### YOUR INSTRUCTIONS
Lines with "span" in them are to be located in the listing below and copied.

### RECORDED DATA
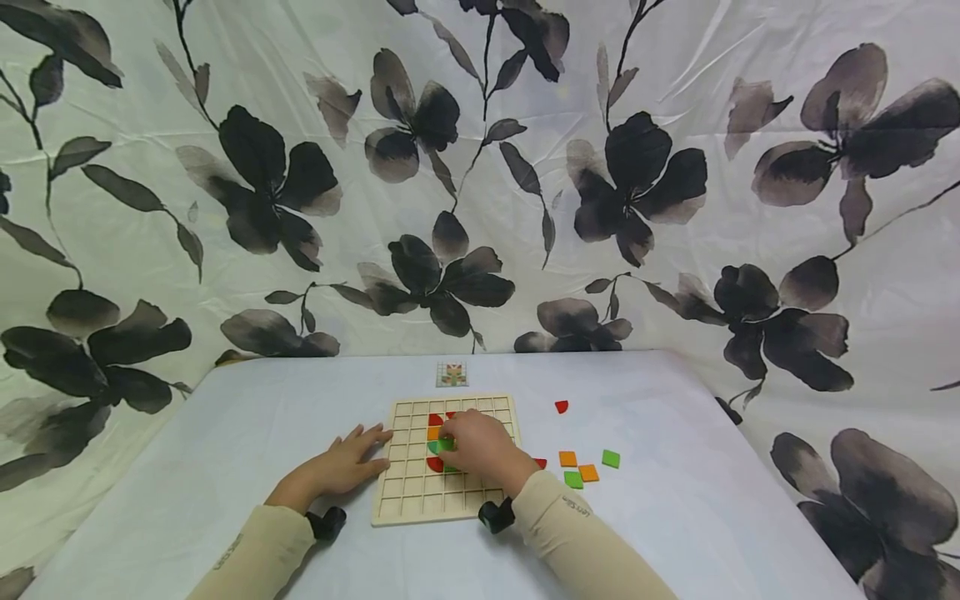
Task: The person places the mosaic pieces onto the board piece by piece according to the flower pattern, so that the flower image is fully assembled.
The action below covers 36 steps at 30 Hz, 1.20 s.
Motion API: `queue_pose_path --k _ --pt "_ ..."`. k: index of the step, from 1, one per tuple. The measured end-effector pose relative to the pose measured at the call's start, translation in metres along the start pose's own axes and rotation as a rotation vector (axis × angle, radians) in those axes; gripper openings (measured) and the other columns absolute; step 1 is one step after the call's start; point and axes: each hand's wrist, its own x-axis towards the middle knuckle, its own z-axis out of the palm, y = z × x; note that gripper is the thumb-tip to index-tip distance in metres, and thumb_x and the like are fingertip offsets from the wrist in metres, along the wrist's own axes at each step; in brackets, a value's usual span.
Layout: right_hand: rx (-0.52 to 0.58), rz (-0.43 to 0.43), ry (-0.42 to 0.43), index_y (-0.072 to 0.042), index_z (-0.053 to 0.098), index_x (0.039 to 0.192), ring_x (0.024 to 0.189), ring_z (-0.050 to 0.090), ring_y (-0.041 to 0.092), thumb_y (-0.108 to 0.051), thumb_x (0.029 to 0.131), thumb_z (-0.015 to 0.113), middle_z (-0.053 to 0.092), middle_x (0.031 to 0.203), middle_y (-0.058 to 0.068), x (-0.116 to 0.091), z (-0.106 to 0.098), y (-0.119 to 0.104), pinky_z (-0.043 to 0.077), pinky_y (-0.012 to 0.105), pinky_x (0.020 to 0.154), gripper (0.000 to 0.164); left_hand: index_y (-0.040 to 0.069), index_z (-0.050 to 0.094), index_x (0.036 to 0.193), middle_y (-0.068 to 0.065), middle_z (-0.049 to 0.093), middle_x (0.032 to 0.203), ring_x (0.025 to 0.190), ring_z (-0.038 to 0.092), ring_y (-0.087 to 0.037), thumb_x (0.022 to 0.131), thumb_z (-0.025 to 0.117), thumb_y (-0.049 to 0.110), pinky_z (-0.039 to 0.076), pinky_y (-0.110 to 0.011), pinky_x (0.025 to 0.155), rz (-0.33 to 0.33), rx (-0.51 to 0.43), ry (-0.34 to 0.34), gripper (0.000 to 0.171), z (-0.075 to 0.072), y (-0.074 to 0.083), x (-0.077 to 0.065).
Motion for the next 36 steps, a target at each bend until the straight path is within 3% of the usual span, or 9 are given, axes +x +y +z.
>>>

### EXPECTED ANSWER
Motion API: `queue_pose_path --k _ --pt "_ ..."`. k: index of the step, from 1, one per tuple. The measured end-effector pose relative to the pose measured at the call's start, translation in metres along the start pose's own axes and rotation as a rotation vector (axis × angle, radians) in those axes; gripper openings (measured) and the other columns absolute; step 1 is one step after the call's start; point and axes: each hand's wrist, its own x-axis towards the middle knuckle, its own z-axis out of the palm, y = z × x; note that gripper is the thumb-tip to index-tip distance in metres, and thumb_x and the like are fingertip offsets from the wrist in metres, along the wrist's own axes at each step; in brackets, a value's usual span.
Motion for the next 36 steps, a target at each bend until the straight path is within 3% of the usual span, or 9 are given, axes +x +y +z.

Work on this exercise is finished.